Siz hiç gecenin en karanlığında ve en sessizliğinde bir mum yaktınız mı? Ben yaktım…Önce bir kibrit buldum cebimde. İlk eylemimle gecenin sessizliğini yok ettim. Etrafı hafif bir kükürt kokusu kapladı.  Yanık kokusunu ufaklığımdan beri severdim. Mumdan müsaade isteyerek kibriti ona yaklaştırdım ve karanlığı kendi çabasıyla parçalayan bir alev birikintisi aydınlattı. Ben karanlığı o gece atlattım. Mumun alevi karşımda mutluluktan dans ederken onu izleyip keyif almaya çalıştım ancak neden mutlu olduğunu anlayamadım. Bu dans o derece bir incelik taşıyordu ki belki de anlamak istemedim ilk başlarda. Kendisini bitiren tüketen alevle sonuna sebep olacağını bile bile dans ediyordu mum. Hem ateş hem mum mutluydu bu ortaklıktan. Bu olayı bağdaştırıp ders çıkarmalıydım. Beynimi zorlayıp hayatımdan bir nokta aradım dakikalarca. Kararımı vermiştim mumun benim hayallerim olacağına. Hayaller….

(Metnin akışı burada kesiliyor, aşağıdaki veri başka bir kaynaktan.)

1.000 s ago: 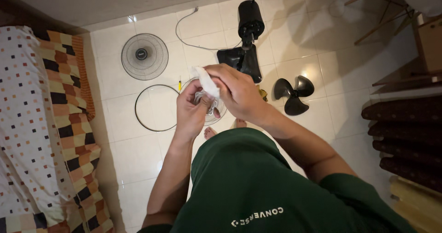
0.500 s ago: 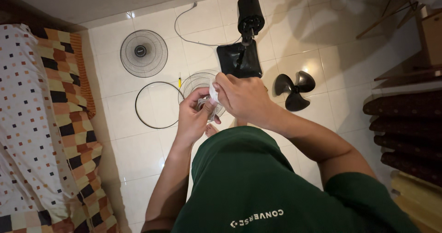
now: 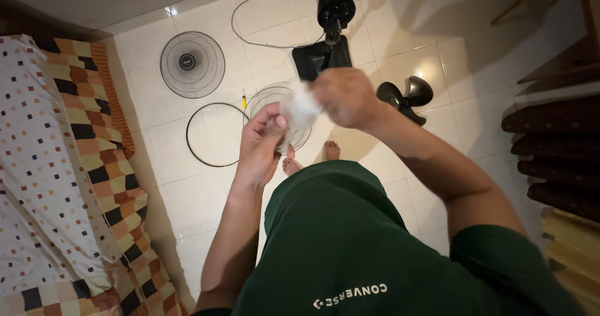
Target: The person wipes the base and motor housing of a disassembled standing fan using a white tissue and a yellow cloth. They then wipe the fan cage with the tissue. The fan blades and other parts remain on the floor.
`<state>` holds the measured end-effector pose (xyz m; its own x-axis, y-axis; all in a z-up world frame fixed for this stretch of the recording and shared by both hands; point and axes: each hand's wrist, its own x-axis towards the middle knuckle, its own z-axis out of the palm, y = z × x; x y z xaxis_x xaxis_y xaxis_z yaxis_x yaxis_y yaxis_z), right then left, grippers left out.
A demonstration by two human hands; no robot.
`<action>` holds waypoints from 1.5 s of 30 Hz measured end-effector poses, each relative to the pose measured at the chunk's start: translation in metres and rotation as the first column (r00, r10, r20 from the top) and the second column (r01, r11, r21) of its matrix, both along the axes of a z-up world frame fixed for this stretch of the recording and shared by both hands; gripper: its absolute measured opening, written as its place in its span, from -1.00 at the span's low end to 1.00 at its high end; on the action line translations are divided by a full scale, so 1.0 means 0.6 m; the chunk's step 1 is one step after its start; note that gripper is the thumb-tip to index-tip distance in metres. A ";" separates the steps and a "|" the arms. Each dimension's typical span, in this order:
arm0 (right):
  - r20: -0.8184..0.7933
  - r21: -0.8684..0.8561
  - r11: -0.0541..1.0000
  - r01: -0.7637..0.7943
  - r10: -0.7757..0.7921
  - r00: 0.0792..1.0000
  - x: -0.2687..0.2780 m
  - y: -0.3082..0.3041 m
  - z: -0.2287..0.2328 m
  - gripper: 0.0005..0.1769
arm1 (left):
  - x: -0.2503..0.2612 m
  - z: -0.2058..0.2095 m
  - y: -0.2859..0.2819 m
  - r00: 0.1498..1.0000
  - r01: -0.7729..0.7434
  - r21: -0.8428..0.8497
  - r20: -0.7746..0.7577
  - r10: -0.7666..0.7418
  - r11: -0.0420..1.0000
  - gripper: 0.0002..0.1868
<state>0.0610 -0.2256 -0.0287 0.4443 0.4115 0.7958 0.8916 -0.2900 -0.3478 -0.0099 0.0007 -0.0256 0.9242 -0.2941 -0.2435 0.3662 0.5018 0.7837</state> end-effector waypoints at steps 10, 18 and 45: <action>-0.838 0.528 0.761 0.377 0.396 0.375 -0.150 0.118 -0.023 -0.54 | 0.013 -0.035 -0.045 0.828 -0.479 0.039 0.353 0.436 0.877 -0.60; -0.786 0.564 0.742 0.364 0.347 0.511 -0.115 0.137 -0.039 -0.61 | 0.018 -0.038 -0.078 0.689 -0.647 0.061 0.473 0.549 0.760 -0.58; -0.713 0.666 0.626 0.405 0.375 0.593 -0.066 0.077 -0.022 -0.62 | 0.013 0.023 -0.023 0.945 -0.285 0.518 0.292 0.147 0.807 -0.74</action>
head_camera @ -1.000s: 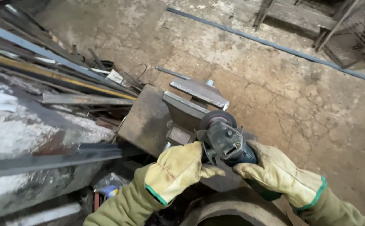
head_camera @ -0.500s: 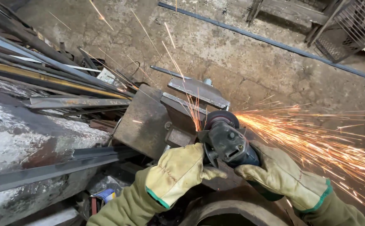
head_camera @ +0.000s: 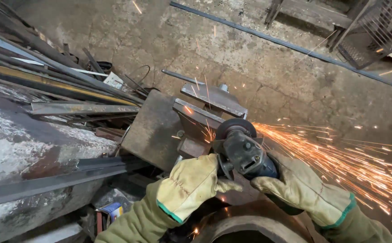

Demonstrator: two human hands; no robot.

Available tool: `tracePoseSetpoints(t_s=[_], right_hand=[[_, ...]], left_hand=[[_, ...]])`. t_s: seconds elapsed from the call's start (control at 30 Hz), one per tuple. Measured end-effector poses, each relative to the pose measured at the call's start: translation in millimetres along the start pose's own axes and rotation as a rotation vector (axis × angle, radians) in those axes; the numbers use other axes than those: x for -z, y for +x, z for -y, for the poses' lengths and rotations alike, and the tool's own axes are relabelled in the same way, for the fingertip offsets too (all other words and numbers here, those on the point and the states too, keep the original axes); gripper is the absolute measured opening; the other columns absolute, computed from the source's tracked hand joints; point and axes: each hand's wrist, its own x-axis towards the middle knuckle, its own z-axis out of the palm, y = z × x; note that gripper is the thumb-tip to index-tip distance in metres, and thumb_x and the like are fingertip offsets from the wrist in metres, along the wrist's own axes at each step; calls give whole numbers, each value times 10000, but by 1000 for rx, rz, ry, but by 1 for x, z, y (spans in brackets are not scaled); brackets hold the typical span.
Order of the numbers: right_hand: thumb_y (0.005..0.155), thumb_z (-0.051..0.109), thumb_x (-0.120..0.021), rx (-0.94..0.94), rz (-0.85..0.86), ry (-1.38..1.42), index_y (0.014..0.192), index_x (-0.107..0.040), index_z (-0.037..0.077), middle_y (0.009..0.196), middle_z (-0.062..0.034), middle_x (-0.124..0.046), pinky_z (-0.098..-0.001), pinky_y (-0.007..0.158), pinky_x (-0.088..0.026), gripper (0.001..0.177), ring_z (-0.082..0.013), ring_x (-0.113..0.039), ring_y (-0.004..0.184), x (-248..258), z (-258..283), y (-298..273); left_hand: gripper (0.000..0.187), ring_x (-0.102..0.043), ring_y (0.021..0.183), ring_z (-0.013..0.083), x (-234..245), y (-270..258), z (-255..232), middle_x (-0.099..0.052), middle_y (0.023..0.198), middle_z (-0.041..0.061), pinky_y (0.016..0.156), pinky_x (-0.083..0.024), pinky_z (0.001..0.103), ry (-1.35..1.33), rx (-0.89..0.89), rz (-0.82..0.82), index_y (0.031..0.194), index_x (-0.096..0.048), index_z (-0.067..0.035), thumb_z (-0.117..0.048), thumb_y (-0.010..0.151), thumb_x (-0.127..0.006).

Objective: Using an angle grinder to smooth and shape small metal components held in a bench vise.

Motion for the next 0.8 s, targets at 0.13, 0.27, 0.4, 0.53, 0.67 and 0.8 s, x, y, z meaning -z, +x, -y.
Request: tracePoseSetpoints(t_s=[0.13, 0.27, 0.4, 0.53, 0.67, 0.8], right_hand=[[707, 563, -813, 26, -13, -47, 1283, -641, 179, 766, -86, -772, -418, 652, -577, 713, -287, -760, 707, -6, -8, 3], [689, 522, -773, 82, -54, -69, 1305, -664, 185, 857, -90, -774, -430, 671, -570, 711, -313, -744, 772, -4, -2, 4], [707, 572, -783, -38, 3, -33, 1294, -646, 201, 801, -82, -793, -416, 704, -585, 709, -292, -775, 758, -3, 0, 3], [715, 535, -788, 83, -47, -37, 1252, -643, 146, 849, -105, -766, -426, 675, -570, 679, -316, -744, 760, -2, -6, 3], [724, 554, -797, 44, -20, -124, 1280, -659, 192, 769, -87, -766, -422, 675, -562, 678, -294, -736, 720, 1, 1, 2], [691, 563, -806, -77, 26, 16, 1316, -622, 206, 718, -73, -785, -398, 648, -597, 743, -253, -783, 660, 2, 9, -1]], left_hand=[[256, -741, 931, 198, -11, -8, 9, -696, 1094, 100, 925, -666, 345, -382, -9, -90, 1334, -572, 31, -78, 1135, -453], [314, -760, 967, 198, 3, 0, -2, -752, 1157, 61, 759, -606, 317, -334, 62, -20, 1336, -585, 11, -121, 1083, -454], [287, -748, 1063, 219, 0, 0, 4, -749, 1217, 72, 845, -605, 320, -147, -142, -88, 1354, -578, 4, -106, 1120, -453], [199, -666, 745, 218, -14, -8, 21, -691, 887, 48, 622, -526, 362, 244, -66, -86, 1191, -683, -93, -151, 1019, -601], [225, -710, 964, 208, -23, -12, 31, -690, 1119, 58, 840, -607, 345, -291, -172, -85, 1346, -582, -31, -82, 1151, -482], [261, -661, 759, 216, -1, 5, 2, -668, 886, 45, 661, -532, 362, 224, -73, -106, 1118, -666, -93, -323, 993, -680]])
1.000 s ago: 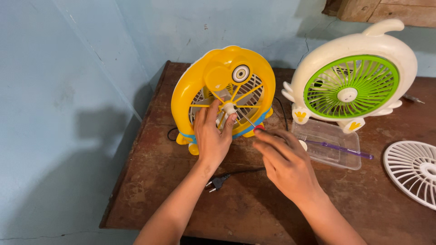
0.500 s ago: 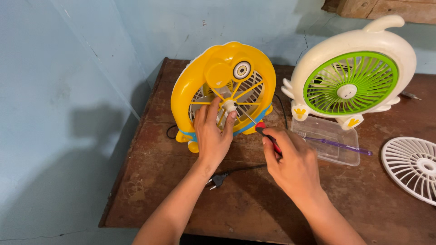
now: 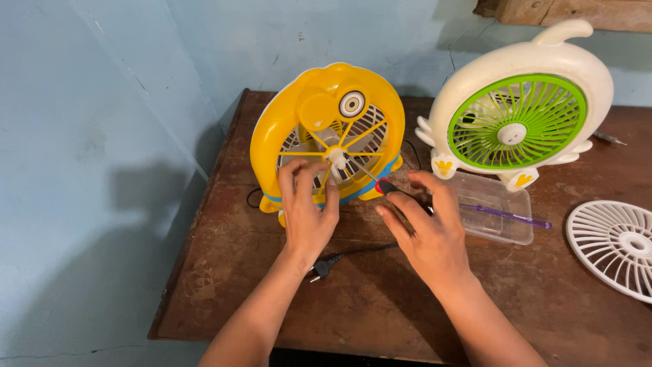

Hayaller zaten birer mum değil midir? En bittim dediğin anda onlara sarılırsın ve en büyük karanlığını onlarla aydınlatmaya çalışırsın. Çoğu zaman başarısız olursan bile üzülmemelisin çünkü dedikleri gibi “mum dibine ışık vermez”. Sen hayallerinle sadece etrafını aydınlatırsın sadece ufak bir ışık parıltısı kalırsın. Mesela hayatına birisini alırsın onun hayaliyle yakarsın bir mum daha ve dibin hiç ışık görmese de sen onu aydınlatırsın. Belki de beraber en zifiri karanlıklarda yüz yüze bakmanızı sağlar bu ufak parıltı. Sen en zifiri karanlıklar da bile onun gözlerinin parıltısıyla aydınlanırsın ama ihanet etmek istemezsin mumlara. Çünkü mumlardır senin hayallerin. Karşımdaki aynada kendi suratımı gördüm ve ufak bir şiir okudum kendi kendime…Elbet benimde bir sonum olacaktı aynı bir süre sonra bitecek mum gibi. Yanan mumun sıcaklığıyla bir nebze de olsa ısınan suratım bir gün soğuk toprağın altında üşüyecekti. Orda bir mum yakamayacaktım ve her saniyem hayattayken akıp gidiyordu. Ben buna engel olamıyordum her senfoninin sonu gibi muhteşem bir ölüm vardı biraz ötemde. Sessizliğim zaten ölü olduğumun belirtisidir. Bedenen yaşamanın bir manası yoktur konuşamıyorsan, sessiz kalıyorsan. Her insan aslında hayallerden oluşur, hayallerini anlatıp uğruna mücadele ettiği sürece yaşar. Hayaller yakar seni bir tutam aydınlık saçarsın ve sende mum gibi yanarak son bulacaksın. Kafamda bu düşünceleri yaşarken mumun giderek azaldığını fark ettim fakat hala dansına devam ediyor hatta ilk zamanlarından daha ihtiraslı daha istekliydi. Ve benimle sohbetini sürdürüyor bana bir çok ders veriyordu… Bana en son sözlerini söyleyeceğinin o da farkına varmıştı ve bu sefer daha içten yaklaşmaya başladı. Hiçbir zaman susmamalıydım her zaman hayallerimi anlatmalı ve mücadele etmeliydim. Gerekirse bu çabalarımdan yorgun düşüp kolumu kaldıramasan da konuşmalıydım çünkü insan susunca söner bütün ışıkları ve son anında susmuş olan mum en büyük dersi verdi bana. İnsan da mum gibidir ve mum sönmeden önce en son dibini aydınlatır…Karanlıkla alakalı hayalimi kurarken cebimdeki kibrit kutusundan bir kükürt kokusu daha yayıldı aynı çocukluğumdaki gibi koktu….

Yorumlar

Bu blogdaki popüler yayınlar

EN UCUZ SİGARA

SARILMAK İSTERDİM AMA...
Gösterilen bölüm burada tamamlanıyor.